Copy out each line from the material where the word "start" is found.

> _Information supplied_
################
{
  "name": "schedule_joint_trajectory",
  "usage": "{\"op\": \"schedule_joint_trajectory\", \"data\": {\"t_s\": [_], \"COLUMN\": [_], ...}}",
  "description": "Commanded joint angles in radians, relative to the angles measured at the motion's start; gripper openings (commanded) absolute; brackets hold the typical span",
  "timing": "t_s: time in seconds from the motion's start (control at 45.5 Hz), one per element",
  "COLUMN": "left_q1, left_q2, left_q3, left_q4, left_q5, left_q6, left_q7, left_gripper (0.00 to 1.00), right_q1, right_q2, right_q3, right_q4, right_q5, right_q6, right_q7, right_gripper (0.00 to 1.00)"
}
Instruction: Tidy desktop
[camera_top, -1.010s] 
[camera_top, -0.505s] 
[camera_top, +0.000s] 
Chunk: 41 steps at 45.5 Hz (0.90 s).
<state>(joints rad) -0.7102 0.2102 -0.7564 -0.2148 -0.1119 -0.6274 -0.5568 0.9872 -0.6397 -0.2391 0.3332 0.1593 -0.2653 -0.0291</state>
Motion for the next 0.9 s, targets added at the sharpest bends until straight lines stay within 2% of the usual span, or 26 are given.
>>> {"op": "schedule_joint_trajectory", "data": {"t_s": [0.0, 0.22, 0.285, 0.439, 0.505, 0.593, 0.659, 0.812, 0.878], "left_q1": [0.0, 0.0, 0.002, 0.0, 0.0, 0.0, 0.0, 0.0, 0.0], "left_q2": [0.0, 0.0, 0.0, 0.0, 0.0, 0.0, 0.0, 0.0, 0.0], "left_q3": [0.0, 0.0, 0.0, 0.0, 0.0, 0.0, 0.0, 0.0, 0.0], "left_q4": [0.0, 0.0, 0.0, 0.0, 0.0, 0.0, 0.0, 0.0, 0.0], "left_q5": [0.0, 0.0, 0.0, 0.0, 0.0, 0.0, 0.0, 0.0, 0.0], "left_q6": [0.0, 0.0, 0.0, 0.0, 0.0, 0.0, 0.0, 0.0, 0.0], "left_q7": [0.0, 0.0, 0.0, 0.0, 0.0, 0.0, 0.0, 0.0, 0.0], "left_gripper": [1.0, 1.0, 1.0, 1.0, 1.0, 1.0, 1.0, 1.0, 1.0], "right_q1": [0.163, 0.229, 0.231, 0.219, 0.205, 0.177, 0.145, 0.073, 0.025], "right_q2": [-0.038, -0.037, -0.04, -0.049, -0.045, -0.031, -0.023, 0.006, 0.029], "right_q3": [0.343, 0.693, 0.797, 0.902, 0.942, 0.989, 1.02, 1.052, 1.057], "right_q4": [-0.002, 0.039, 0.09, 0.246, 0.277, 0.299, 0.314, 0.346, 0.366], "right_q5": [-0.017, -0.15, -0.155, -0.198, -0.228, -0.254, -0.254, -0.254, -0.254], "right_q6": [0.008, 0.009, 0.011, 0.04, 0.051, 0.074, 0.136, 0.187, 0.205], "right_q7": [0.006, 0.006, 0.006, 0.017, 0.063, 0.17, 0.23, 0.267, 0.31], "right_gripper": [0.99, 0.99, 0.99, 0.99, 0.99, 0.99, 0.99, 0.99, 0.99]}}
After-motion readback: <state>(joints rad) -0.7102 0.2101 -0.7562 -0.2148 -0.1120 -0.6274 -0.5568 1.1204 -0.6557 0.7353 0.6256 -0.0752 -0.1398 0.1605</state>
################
> _Result below_
  "description": "Commanded joint angles in radians, relative to the angles measured at the motion's start; gripper openings (commanded) absolute; brackets hold the typical span",
  "timing": "t_s: time in seconds from the motion's start (control at 45.5 Hz), one per element",

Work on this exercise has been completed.